§ Supplied information
===
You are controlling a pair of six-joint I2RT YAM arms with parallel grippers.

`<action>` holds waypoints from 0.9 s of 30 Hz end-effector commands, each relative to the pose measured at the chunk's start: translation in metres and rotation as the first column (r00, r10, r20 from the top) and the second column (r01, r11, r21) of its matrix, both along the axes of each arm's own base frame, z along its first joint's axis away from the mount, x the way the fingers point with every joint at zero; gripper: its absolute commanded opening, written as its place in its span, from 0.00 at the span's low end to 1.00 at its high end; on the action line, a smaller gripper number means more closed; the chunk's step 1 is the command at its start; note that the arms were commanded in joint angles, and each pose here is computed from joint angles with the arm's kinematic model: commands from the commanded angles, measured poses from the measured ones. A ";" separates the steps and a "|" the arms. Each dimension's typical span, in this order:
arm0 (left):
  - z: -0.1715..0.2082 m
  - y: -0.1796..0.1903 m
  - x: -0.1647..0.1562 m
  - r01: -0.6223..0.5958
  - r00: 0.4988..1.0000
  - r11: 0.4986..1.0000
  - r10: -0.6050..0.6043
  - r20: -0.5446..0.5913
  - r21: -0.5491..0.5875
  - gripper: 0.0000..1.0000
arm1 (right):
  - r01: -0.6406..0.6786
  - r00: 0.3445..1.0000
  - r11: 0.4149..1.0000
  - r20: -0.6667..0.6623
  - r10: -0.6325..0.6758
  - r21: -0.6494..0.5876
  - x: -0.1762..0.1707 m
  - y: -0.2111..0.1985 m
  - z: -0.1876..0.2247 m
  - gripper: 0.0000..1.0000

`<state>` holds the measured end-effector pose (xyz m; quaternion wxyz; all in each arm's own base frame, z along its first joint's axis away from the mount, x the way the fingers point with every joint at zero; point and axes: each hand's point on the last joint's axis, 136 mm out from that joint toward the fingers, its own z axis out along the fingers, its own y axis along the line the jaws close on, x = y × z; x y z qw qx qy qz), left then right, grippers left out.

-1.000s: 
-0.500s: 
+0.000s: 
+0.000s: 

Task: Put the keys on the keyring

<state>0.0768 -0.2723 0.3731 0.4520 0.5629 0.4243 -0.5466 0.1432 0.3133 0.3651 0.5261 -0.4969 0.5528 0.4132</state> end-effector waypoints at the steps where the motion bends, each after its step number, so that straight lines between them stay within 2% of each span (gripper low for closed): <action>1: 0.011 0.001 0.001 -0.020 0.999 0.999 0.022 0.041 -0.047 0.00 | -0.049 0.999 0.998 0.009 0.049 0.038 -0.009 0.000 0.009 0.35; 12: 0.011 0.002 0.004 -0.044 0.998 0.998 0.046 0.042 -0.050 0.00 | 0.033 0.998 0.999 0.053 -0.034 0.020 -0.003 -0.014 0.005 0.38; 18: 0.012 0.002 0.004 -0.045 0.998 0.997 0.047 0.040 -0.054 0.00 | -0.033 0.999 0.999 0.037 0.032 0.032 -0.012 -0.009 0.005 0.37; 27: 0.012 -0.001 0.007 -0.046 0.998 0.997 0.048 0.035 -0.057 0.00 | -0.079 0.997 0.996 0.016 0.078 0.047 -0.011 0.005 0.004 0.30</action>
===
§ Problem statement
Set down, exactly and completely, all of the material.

§ Answer to the exercise
You are controlling a pair of six-joint I2RT YAM arms with parallel grippers.

`<action>` holds waypoints from 0.9 s of 30 Hz end-effector commands, each relative to the pose measured at the chunk's start: translation in metres and rotation as the first column (r00, r10, r20 from the top) and the second column (r01, r11, r21) of its matrix, both along the axes of each arm's own base frame, z along its first joint's axis away from the mount, x the way the fingers point with every joint at zero; gripper: its absolute commanded opening, written as its place in its span, from 0.00 at the span's low end to 1.00 at its high end; on the action line, a smaller gripper number means more closed; the chunk's step 1 is the command at its start; note that the arms were commanded in joint angles, and each pose here is computed from joint angles with the arm's kinematic model: commands from the commanded angles, measured poses from the measured ones. A ";" separates the steps and a "|" the arms. Each dimension's typical span, in this order:
arm0 (left):
  - z: -0.1715..0.2082 m
  - y: -0.1796..0.1903 m
  - x: -0.1647..0.1562 m
  - r01: -0.6223..0.5958
  - r00: 0.4988..1.0000
  - r11: 0.4986..1.0000
  - r10: -0.6050..0.6043
  - r20: -0.5446..0.5913
  - r21: -0.5491..0.5875
  - gripper: 0.0000..1.0000
arm1 (right):
  - r01: -0.6406..0.6786
  - r00: 0.3445..1.0000
  - r11: 0.4149..1.0000
  - r20: -0.6667..0.6623
  - r10: -0.6325..0.6758
  - r21: -0.6494..0.5876
  - x: -0.1762..0.1707 m
  - y: -0.2111..0.1985 m
  - z: -0.1876..0.2247 m
  - gripper: 0.0000..1.0000

`<state>` holds the measured end-effector pose (xyz m; quaternion wxyz; all in each arm's own base frame, z along its first joint's axis away from the mount, x the way the fingers point with every joint at zero; point and axes: each hand's point on the last joint's axis, 136 mm out from that joint toward the fingers, its own z axis out along the fingers, its own y axis along the line the jaws close on, x = y × z; x y z qw qx qy qz), left then right, grippers left out.

-1.000s: 
-0.500s: 
+0.000s: 
+0.000s: 

Task: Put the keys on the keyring

<state>0.0768 -0.2723 0.3731 0.4520 0.5629 0.4243 -0.5466 0.1432 0.3133 0.3651 0.5261 -0.4969 0.5528 0.4132</state> end-effector waypoints at the steps where the motion bends, each after its step number, so that straight lines between them stay within 2% of each span (gripper low for closed): <action>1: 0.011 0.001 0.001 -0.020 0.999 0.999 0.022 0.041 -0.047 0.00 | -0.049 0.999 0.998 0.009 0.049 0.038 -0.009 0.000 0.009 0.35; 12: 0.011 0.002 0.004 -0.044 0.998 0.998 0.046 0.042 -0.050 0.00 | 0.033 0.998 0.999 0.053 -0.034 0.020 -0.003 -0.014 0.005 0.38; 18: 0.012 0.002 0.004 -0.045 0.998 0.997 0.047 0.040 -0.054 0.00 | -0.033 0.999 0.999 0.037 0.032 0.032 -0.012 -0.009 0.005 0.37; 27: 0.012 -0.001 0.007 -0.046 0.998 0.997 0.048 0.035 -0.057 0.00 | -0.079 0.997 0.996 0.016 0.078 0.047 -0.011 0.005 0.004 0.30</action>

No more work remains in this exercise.